> [What is required] Copy, word for word, each line of the data below from the first through the line containing "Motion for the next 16", and stop there.

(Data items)
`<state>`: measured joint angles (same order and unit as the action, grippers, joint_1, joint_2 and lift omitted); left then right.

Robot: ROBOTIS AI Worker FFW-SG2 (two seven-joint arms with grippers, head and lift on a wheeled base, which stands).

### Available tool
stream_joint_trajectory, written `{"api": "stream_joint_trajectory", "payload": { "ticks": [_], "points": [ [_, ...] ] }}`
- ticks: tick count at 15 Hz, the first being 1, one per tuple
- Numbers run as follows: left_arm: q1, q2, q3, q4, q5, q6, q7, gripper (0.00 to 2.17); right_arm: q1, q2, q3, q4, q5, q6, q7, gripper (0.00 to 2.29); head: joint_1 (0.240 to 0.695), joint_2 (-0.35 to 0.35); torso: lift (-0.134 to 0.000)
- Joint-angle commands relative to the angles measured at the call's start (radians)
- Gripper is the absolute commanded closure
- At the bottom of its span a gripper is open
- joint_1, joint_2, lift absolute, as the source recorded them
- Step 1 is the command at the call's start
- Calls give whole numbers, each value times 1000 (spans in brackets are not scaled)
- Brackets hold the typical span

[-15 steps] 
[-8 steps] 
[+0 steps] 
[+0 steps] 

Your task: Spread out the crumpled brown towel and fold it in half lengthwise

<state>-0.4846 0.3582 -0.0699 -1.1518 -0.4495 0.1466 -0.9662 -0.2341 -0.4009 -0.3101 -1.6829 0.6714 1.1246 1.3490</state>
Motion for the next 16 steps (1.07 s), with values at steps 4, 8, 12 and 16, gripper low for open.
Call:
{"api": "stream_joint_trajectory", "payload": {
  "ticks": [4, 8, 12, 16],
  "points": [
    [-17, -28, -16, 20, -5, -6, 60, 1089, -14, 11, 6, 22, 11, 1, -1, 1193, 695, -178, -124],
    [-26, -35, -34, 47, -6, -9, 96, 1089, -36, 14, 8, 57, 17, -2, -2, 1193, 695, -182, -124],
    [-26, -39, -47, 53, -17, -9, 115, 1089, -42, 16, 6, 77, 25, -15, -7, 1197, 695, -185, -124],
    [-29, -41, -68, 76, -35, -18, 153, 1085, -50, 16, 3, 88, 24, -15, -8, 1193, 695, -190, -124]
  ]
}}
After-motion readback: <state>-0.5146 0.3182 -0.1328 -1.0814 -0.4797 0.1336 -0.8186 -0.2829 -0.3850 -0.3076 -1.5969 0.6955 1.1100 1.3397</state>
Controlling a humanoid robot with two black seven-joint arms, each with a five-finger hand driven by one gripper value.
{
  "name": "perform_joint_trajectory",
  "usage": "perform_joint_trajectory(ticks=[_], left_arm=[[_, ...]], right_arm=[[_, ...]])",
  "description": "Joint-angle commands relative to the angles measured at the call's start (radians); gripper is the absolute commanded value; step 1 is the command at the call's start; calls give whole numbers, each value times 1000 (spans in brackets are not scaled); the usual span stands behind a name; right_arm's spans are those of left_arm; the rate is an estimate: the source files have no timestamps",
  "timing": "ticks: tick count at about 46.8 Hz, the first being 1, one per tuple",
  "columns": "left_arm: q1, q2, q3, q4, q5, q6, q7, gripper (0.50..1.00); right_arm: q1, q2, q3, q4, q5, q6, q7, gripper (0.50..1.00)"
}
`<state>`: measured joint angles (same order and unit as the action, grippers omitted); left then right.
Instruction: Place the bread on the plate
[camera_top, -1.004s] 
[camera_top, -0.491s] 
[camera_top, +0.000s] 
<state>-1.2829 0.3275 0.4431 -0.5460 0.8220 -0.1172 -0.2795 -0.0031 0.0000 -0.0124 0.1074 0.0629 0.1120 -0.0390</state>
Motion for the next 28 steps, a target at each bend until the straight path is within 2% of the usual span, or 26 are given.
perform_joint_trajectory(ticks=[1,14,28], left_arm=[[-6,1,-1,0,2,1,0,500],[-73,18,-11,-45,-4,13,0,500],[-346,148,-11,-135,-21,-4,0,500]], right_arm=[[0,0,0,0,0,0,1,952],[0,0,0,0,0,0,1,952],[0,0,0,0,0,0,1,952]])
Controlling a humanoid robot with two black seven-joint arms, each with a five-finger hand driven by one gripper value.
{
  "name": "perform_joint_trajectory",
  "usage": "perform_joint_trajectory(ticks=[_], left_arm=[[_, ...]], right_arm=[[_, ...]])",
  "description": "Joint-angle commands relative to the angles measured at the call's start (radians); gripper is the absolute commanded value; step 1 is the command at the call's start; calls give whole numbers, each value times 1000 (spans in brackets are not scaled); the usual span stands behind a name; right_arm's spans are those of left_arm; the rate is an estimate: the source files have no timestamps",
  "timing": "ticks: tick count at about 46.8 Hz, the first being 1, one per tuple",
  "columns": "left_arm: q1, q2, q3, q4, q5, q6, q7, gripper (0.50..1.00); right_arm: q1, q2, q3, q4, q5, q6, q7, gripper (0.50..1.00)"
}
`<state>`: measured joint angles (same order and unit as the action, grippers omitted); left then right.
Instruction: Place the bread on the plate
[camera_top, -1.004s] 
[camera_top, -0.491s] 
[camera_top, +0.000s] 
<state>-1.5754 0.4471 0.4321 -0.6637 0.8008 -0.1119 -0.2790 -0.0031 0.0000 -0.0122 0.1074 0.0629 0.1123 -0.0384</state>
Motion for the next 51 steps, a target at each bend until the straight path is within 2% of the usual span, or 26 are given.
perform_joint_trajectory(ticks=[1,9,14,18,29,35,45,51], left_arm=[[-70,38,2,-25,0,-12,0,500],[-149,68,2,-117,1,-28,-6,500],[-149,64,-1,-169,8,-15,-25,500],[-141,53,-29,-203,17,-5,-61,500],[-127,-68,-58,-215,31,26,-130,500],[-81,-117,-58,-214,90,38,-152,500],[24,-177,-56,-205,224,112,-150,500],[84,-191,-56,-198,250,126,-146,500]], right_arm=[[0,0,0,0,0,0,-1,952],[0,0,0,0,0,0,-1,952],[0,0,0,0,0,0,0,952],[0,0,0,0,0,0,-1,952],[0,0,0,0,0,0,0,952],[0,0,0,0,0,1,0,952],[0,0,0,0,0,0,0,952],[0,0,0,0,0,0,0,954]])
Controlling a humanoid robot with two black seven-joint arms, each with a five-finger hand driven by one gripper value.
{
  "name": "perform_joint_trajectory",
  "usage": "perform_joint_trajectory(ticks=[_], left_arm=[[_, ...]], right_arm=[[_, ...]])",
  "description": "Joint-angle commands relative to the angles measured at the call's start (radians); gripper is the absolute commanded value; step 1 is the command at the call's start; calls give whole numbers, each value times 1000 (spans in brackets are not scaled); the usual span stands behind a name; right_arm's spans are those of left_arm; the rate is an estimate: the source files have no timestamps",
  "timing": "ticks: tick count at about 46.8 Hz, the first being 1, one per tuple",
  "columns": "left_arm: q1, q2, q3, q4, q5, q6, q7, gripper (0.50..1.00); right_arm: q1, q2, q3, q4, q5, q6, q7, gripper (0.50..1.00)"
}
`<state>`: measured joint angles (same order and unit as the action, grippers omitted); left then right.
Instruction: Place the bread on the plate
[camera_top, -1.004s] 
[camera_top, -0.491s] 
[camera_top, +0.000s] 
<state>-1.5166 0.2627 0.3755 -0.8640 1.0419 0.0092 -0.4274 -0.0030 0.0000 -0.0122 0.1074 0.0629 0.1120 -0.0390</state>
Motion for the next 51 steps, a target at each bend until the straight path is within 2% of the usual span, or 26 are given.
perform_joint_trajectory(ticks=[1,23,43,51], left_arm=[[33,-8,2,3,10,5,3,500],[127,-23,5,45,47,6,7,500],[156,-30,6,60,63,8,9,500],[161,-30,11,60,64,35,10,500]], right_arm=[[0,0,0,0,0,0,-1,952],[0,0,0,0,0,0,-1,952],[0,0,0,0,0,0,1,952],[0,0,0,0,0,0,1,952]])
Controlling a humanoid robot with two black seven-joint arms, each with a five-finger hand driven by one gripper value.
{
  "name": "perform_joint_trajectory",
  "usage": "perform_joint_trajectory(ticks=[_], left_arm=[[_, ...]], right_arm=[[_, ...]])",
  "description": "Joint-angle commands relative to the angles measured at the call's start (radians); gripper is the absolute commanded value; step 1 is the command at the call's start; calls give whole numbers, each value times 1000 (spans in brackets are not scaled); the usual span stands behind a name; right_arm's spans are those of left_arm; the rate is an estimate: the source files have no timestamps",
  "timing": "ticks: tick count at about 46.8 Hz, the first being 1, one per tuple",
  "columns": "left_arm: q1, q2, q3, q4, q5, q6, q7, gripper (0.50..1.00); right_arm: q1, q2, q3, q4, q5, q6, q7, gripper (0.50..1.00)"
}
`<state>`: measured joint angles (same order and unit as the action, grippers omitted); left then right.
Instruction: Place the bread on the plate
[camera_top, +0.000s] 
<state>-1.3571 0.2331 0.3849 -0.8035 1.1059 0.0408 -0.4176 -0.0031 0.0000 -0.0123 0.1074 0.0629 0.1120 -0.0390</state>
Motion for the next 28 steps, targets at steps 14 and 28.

> [Answer to this task]
`<state>`: measured joint angles (same order and unit as the action, grippers, joint_1, joint_2 and lift omitted); left then right.

Robot: ROBOTIS AI Worker FFW-SG2 (two seven-joint arms with grippers, head and lift on a wheeled base, which stands).

### Available tool
stream_joint_trajectory, written `{"api": "stream_joint_trajectory", "payload": { "ticks": [_], "points": [ [_, ...] ] }}`
- ticks: tick count at 15 Hz, the first being 1, one per tuple
- Numbers run as follows: left_arm: q1, q2, q3, q4, q5, q6, q7, gripper (0.00 to 2.17); right_arm: q1, q2, q3, q4, q5, q6, q7, gripper (0.00 to 2.29); head: joint_1 (0.240 to 0.695), joint_2 (-0.35 to 0.35); torso: lift (-0.134 to 0.000)
- Joint-angle commands relative to the angles measured at the call's start (radians)
- Gripper is the absolute commanded closure
- At the bottom of its span a gripper is open
- joint_1, joint_2, lift absolute, as the source recorded them
- Step 1 is the command at the call's start
- Calls give whole numbers, each value times 1000 (spans in brackets are not scaled)
- Brackets hold the typical span

[-15 steps] 
[-8 steps] 
[+0 steps] 
[+0 steps] 

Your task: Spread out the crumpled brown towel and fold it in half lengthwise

<state>-0.4846 0.3582 -0.0699 -1.1518 -0.4495 0.1466 -0.9662 -0.2341 -0.4009 -0.3101 -1.6829 0.6714 1.1246 1.3490</state>
Motion for the next 16 steps (1.07 s), with values at steps 4, 8, 12 and 16, gripper low for open.

No more output is required for the exercise.